$25 million in Bonuses for a UFC Executive, Who's Probably Dana White White

I used it generically. My point was there are far more marketers and people who can be promoters than top tier fight talent who can be a star. The point is the same.

Yeah, how many of those champs are stars? I can count on one hand, maybe 2, how many stars the UFC has ever had. I can count on a couple fingers what it is at any given time.
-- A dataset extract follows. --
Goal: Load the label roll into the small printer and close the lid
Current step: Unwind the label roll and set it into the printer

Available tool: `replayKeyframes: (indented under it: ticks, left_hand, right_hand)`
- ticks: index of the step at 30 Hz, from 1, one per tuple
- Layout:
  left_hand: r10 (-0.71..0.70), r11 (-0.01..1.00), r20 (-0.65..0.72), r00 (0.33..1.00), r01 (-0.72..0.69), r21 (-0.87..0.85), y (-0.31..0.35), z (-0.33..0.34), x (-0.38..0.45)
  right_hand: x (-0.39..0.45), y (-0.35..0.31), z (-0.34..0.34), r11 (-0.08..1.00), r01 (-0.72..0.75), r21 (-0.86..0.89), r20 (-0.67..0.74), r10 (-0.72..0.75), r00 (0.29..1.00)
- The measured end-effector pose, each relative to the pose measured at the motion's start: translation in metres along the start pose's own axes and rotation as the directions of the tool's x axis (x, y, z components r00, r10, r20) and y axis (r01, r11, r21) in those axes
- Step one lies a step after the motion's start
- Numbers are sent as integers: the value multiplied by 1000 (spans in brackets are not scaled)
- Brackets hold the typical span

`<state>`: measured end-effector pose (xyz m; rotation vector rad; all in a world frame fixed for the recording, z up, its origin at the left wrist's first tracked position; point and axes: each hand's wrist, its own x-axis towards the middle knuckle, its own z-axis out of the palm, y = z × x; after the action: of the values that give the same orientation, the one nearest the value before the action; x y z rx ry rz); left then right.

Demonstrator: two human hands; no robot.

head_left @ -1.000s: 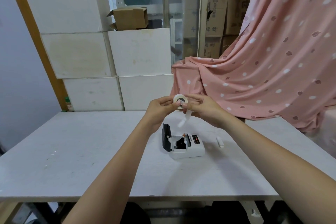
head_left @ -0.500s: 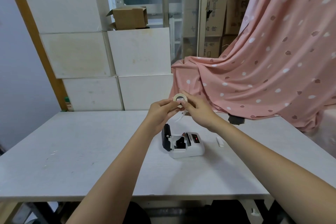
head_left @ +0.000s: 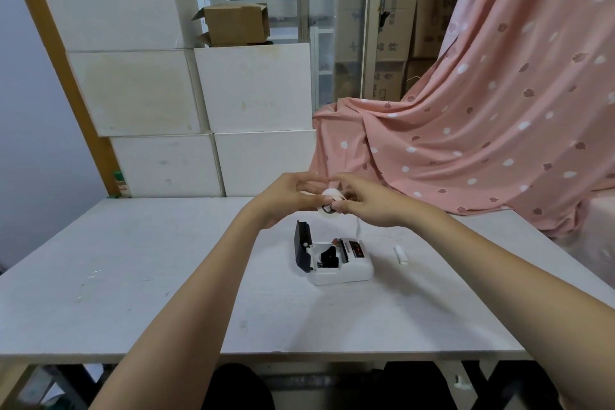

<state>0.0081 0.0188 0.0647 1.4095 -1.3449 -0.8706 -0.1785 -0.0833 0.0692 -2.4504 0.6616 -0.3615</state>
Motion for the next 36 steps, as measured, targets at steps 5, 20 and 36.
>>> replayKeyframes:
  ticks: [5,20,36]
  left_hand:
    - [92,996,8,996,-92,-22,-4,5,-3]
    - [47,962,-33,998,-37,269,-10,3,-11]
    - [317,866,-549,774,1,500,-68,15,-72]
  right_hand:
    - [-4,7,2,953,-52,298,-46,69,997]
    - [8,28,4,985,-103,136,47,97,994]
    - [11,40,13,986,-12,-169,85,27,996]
He's had a few good decisions and ideas, but he's not exactly great with his gut instincts (Zuffa boxing, Paige and Sage, Greg Hardy, being against TUF and women's mma, etc.) Not to mention shitting on your stars all the time is the opposite of promoting, unless you're setting up an anti authority star. Which is too creative for UFC marketing historically.


My parents don't know what MMA is. They know what the UFC is.

Think like a casual.


Nobody know the Bellatour
 
This part is utter bullshit. Fedor made millions despite never setting foot in the UFC. Chandler and Alvarez were likely millionaires pre-UFC.
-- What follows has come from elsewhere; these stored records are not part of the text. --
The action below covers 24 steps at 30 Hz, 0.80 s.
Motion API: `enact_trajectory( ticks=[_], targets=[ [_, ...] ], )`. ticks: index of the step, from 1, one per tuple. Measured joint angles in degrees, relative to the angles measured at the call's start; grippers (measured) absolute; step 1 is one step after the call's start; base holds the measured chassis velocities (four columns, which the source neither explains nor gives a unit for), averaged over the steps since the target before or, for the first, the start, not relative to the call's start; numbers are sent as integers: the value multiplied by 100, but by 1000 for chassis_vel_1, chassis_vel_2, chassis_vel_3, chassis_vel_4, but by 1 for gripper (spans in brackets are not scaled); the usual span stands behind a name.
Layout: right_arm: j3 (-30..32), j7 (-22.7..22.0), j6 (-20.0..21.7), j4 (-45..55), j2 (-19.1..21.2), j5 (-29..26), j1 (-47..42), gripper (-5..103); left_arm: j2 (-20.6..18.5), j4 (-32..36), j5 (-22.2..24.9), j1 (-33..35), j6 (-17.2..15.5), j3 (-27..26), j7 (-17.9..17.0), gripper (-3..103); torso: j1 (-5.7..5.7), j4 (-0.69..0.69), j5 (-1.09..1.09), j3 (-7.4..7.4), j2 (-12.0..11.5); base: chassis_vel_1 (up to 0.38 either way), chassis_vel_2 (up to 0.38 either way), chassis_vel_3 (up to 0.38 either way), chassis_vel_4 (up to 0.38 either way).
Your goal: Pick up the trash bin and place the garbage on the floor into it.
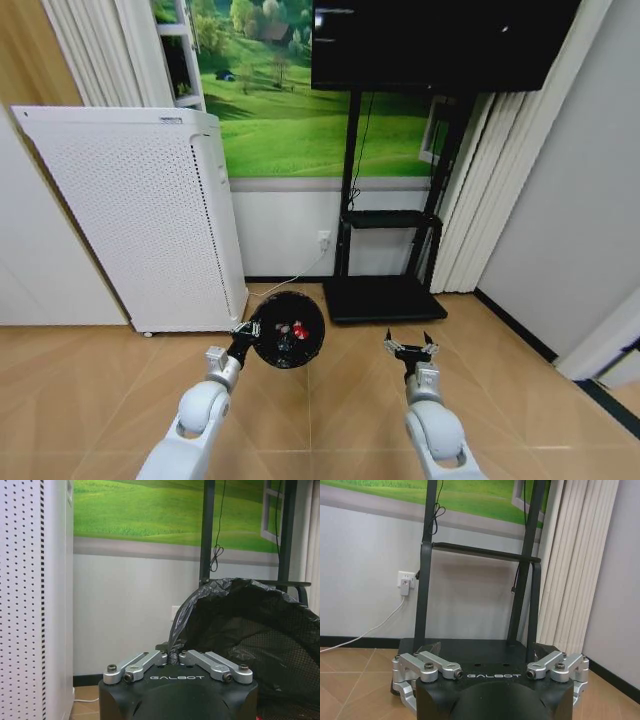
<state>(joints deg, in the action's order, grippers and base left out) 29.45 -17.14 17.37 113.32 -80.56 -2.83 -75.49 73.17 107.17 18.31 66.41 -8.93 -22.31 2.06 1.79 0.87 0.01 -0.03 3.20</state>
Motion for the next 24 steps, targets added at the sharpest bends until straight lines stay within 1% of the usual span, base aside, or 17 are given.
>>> enact_trajectory(
  ticks=[1, 3, 16, 19, 24],
  targets=[
    [0, 0, 0, 0, 1, -2, -1, 100, 5, 16, -8, 15, 0, -6, -7, 4, 0, 2, -3, 0, 0, 168, -155, -168, 157],
    [0, 0, 0, 0, 2, -2, -7, 100, 11, 26, -11, 35, 0, -10, -6, 4, 0, 3, -2, 0, 0, 148, -155, -142, 144],
    [-16, 23, -15, 16, 2, 17, -37, 100, 36, 98, -47, 129, 0, -56, -16, 4, 0, 1, -2, 0, 0, 135, -137, -124, 130],
    [-16, 16, -18, 13, -3, 27, -46, 100, 65, 105, -54, 137, -4, -59, -17, 4, 0, 4, -1, 0, 0, 92, -129, -126, 104],
    [-7, 15, -95, -49, -3, 66, -54, 100, 134, 161, -136, 237, -18, -75, -107, 4, 0, 1, -1, 0, 1, 49, -48, -42, 59]
  ],
)
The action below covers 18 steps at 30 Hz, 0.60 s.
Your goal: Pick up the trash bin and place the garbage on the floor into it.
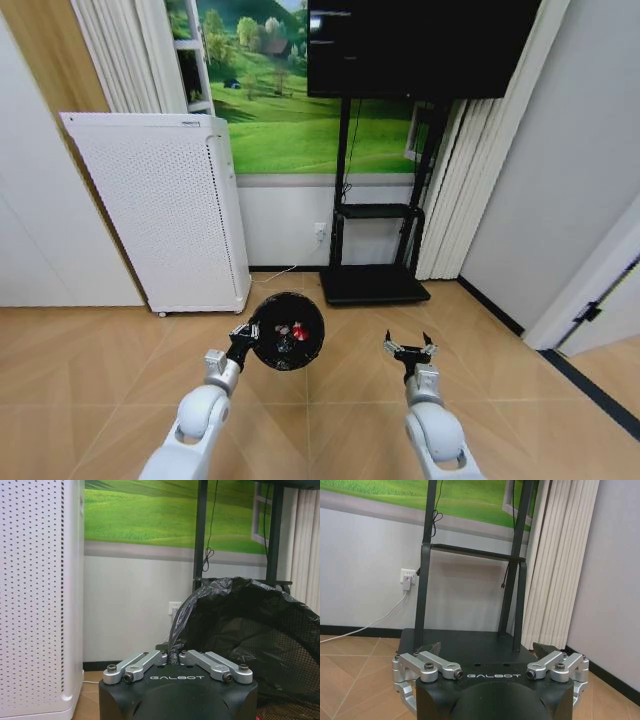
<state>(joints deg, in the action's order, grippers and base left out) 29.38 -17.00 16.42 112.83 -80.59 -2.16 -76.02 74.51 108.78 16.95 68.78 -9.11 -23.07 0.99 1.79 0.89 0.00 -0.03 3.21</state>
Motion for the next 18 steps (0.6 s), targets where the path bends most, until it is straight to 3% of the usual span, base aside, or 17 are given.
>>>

You’re not addressing what you quoted.
Making millions in total over a career is not the same as “making millions per fight today”.

Back to the point. What mma is today is mostly thanks to Dana. Fighters earn more in all organizations thanks to what Dana succeeded with (making mma big by making the UFC big). Bellator would not be what it is today had the UFC just folded in 2001. Mma as a hole would most likely have looked similar to K1 or something like that.
 
My parents don't know what MMA is. They know what the UFC is.

Think like a casual.


Nobody know the Bellatour
Sure, but your parents aren't buying PPVs. People buy PPVs for the stars, not the UFC brand name. If people brought PPVs for the brand, all PPVs would do the same amount of buys, and that's wildly different from reality.
Making millions in total over a career is not the same as “making millions per fight today”.
Fedor's payout for Affliction was almost certainly over a million. Disclosed purse off $300k with Tim Sylvia making $800k. So unless you think Sylvia was the A side, Fedor broke a million that night. And that's in 2008.
Fighters earn more in all organizations thanks to what Dana succeeded with (making mma big by making the UFC big)
Dana was important, but again, not more important than the actual stars who raked in money for the UFC. Again, the talent pool for promoters and executives is vastly larger than the one for elite fighters, let alone elite fighters with star power.
 
Guy runs a highly successful business and gets a large bonus.

What’s the issue??
None really from a purely business perspective. Just an interesting fact for people who insist the UFC is only scraping by and can't afford to pay fighters and revenue generating fighters a larger cut of revenue. Or interesting for those who claim to be fans of the sport, rather than the UFC as a promotion.
 
The UFC's parent company filed for another IPO a few weeks ago, so there are some interesting tidbits in its S-1. One of those is equity-based compensation in WME and Zuffa for a "senior executive" who's current employment agreement is through Dec. 31, 2028. Odds are, that's Dana White as he was given a contract in 2019 for 7 years, and most WME executives who got bonuses are listed by name. So unless there is a senior VP at the UFC/Zuffa who is getting a bigger bonus than the president, that senior executive is Dana.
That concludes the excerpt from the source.